■ Task details
Word for word, restate all of the data shown below.

■ Source material
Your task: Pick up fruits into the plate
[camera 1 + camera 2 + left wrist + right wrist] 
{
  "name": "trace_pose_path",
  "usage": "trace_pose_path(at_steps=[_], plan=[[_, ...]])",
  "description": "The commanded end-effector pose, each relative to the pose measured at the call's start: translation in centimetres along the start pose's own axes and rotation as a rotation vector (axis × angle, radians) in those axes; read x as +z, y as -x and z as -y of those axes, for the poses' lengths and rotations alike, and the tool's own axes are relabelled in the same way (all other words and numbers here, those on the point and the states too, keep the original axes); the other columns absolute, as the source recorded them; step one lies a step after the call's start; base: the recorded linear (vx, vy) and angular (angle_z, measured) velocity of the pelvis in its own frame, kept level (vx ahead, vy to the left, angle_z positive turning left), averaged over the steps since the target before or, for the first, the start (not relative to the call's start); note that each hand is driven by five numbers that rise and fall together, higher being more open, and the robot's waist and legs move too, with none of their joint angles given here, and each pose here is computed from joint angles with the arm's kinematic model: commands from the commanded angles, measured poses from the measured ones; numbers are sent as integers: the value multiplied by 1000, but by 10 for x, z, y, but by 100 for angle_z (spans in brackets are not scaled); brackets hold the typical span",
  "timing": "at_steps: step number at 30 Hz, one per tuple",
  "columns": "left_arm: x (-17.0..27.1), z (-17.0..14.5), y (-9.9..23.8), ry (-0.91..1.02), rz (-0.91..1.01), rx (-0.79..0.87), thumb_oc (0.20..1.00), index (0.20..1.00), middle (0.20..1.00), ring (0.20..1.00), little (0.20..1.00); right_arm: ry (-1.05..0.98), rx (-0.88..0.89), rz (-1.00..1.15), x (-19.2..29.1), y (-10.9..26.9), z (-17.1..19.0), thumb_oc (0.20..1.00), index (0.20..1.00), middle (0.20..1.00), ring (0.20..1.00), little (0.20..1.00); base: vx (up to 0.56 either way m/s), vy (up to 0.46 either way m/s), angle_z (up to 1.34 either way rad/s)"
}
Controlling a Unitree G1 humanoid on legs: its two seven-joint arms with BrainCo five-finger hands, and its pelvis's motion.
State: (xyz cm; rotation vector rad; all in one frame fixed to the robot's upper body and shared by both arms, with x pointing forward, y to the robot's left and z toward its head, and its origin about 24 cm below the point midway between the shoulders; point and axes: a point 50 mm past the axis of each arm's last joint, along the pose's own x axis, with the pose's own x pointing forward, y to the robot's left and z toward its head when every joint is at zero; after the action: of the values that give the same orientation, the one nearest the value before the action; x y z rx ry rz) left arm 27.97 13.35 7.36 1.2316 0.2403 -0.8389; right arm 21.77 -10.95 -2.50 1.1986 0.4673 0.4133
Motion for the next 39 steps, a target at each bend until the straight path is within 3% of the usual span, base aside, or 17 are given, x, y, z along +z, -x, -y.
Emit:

■ Answer space
Your task: Pick up fruits into the plate
[camera 1 + camera 2 + left wrist + right wrist] 
{
  "name": "trace_pose_path",
  "usage": "trace_pose_path(at_steps=[_], plan=[[_, ...]])",
  "description": "The commanded end-effector pose, each relative to the pose measured at the call's start: translation in centimetres along the start pose's own axes and rotation as a rotation vector (axis × angle, radians) in those axes; read x as +z, y as -x and z as -y of those axes, for the poses' lengths and rotations alike, and the tool's own axes are relabelled in the same way (all other words and numbers here, those on the point and the states too, keep the original axes); the other columns absolute, as the source recorded them; step one lies a step after the call's start; base: the recorded linear (vx, vy) and angular (angle_z, measured) velocity of the pelvis in its own frame, kept level (vx ahead, vy to the left, angle_z positive turning left), averaged over the steps since the target before or, for the first, the start (not relative to the call's start); note that each hand is driven by five numbers that rise and fall together, higher being more open, and the robot's waist and legs move too, with none of their joint angles given here, and each pose here is computed from joint angles with the arm's kinematic model: commands from the commanded angles, measured poses from the measured ones; numbers are sent as integers: the value multiplied by 1000, but by 10 for x, z, y, but by 100 for angle_z (spans in brackets are not scaled); brackets hold the typical span",
  "timing": "at_steps: step number at 30 Hz, one per tuple",
  "columns": "left_arm: x (-17.0..27.1), z (-17.0..14.5), y (-9.9..23.8), ry (-0.91..1.02), rz (-0.91..1.01), rx (-0.79..0.87), thumb_oc (0.20..1.00), index (0.20..1.00), middle (0.20..1.00), ring (0.20..1.00), little (0.20..1.00); right_arm: ry (-1.05..0.98), rx (-0.88..0.89), rz (-1.00..1.15), x (-19.2..29.1), y (-10.9..26.9), z (-17.1..19.0), thumb_oc (0.20..1.00), index (0.20..1.00), middle (0.20..1.00), ring (0.20..1.00), little (0.20..1.00); base: vx (up to 0.56 either way m/s), vy (up to 0.46 either way m/s), angle_z (up to 1.34 either way rad/s)"
}
Controlling a Unitree G1 humanoid on legs: its two seven-joint arms with BrainCo five-finger hands, and its pelvis's motion.
State: (xyz cm; rotation vector rad; all in one frame fixed to the robot's upper body and shared by both arms, with x pointing forward, y to the robot's left and z toward its head, and its origin about 24 cm below the point midway between the shoulders; point and axes: a point 50 mm past the axis of each arm's last joint, along the pose's own x axis, with the pose's own x pointing forward, y to the robot's left and z toward its head when every joint is at zero; after the action: of the values that give the same orientation, the one nearest the value before the action; x y z rx ry rz) left arm 27.97 13.35 7.36 1.2316 0.2403 -0.8389; right arm 21.77 -10.95 -2.50 1.1986 0.4673 0.4133
Motion for the next 39 steps, a target at each bend until the straight path is within 3% of the usual span, base aside, or 17 are given, x, y, z along +z, -x, -y.
Emit:

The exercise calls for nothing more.